Exercise:
From the material below, pull each line containing the string "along".

Material provided:
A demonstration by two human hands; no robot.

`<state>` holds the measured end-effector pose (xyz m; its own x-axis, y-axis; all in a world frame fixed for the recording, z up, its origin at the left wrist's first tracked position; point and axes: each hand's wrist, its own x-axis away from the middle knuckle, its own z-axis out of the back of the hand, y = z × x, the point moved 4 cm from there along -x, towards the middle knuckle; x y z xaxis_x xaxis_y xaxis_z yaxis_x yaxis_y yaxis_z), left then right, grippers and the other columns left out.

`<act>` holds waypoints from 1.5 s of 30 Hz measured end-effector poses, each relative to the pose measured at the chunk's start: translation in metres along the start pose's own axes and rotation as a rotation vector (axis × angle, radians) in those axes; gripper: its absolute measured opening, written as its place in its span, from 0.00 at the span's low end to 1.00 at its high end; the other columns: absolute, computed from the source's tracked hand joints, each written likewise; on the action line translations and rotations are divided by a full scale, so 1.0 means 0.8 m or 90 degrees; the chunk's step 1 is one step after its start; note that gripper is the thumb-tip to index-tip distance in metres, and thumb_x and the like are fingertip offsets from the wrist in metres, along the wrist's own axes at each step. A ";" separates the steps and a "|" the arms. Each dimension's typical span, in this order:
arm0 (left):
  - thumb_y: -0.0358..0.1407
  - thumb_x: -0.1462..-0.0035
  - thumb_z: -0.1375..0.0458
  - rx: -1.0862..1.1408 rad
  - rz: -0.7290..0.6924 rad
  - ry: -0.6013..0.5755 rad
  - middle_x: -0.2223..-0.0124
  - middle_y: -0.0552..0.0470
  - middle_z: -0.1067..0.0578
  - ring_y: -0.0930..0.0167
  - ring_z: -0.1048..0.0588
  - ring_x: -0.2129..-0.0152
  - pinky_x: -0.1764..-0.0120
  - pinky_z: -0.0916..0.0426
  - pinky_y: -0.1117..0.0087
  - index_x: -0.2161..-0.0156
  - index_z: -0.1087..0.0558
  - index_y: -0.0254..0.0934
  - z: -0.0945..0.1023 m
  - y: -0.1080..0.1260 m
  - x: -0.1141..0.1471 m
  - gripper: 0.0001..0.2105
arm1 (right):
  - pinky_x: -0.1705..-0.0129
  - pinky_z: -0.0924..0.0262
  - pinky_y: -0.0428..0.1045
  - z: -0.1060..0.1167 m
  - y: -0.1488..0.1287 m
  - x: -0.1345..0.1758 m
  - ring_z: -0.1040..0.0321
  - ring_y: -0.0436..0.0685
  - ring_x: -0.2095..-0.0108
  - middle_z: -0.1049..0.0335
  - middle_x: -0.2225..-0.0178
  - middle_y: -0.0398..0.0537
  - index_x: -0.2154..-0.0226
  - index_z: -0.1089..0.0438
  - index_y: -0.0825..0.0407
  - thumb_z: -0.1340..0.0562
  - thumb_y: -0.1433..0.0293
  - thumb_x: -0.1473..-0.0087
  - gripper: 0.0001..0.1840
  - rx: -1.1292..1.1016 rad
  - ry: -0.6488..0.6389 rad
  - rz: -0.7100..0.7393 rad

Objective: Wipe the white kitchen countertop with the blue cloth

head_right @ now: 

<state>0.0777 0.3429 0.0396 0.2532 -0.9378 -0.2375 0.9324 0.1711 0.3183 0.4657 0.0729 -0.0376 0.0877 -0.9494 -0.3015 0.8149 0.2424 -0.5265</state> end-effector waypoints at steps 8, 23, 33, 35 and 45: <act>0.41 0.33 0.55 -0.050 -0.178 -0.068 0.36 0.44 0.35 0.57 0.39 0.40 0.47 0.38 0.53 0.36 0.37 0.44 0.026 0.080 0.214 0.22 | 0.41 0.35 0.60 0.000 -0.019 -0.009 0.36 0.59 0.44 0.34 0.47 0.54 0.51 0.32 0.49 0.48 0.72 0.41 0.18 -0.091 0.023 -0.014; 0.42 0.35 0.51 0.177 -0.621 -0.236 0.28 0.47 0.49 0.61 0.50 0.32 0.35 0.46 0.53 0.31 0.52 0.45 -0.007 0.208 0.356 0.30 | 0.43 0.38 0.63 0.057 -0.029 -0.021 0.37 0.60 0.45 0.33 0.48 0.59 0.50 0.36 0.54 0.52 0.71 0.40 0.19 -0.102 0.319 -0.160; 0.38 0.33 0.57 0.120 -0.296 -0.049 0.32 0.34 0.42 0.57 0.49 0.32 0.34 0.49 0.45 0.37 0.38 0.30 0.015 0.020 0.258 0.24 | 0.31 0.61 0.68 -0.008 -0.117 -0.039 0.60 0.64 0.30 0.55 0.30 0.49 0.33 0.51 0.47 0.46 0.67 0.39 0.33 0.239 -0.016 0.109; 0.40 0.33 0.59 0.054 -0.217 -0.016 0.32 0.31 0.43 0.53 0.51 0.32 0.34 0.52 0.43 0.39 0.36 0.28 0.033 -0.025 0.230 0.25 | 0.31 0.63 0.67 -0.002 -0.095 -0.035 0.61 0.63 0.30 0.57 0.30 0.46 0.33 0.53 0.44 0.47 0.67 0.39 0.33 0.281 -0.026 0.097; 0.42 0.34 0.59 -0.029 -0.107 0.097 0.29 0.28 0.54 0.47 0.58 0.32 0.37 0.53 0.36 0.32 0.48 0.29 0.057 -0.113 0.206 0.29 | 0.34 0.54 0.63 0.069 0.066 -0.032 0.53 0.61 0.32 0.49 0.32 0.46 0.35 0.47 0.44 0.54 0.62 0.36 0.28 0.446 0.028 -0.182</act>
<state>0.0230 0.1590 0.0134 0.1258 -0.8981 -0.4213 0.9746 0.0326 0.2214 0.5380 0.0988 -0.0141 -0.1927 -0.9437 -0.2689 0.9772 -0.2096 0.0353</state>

Expected output:
`<state>` holds the measured end-effector pose (xyz m; its own x-axis, y-axis; all in a world frame fixed for the recording, z up, its origin at the left wrist's first tracked position; point and axes: each hand's wrist, its own x-axis away from the middle knuckle, its own z-axis out of the back of the hand, y = z × x, the point moved 4 cm from there along -x, towards the middle knuckle; x y z xaxis_x xaxis_y xaxis_z yaxis_x yaxis_y yaxis_z), left then right, grippers and the other columns left out.
`<act>` holds waypoints from 1.5 s of 30 Hz measured end-effector poses, each relative to the pose measured at the chunk's start: translation in metres along the start pose's own axes and rotation as a rotation vector (axis × angle, radians) in those axes; gripper: its absolute measured opening, written as its place in its span, from 0.00 at the span's low end to 1.00 at its high end; the other columns: absolute, computed from the source's tracked hand joints, each written likewise; on the action line translations and rotations are divided by a full scale, so 1.0 means 0.8 m or 90 degrees; the chunk's step 1 is one step after its start; note that gripper is the thumb-tip to index-tip distance in metres, and thumb_x and the like are fingertip offsets from the wrist in metres, along the wrist's own axes at each step. A ";" separates the steps and a "|" the arms. Each dimension's typical span, in this order:

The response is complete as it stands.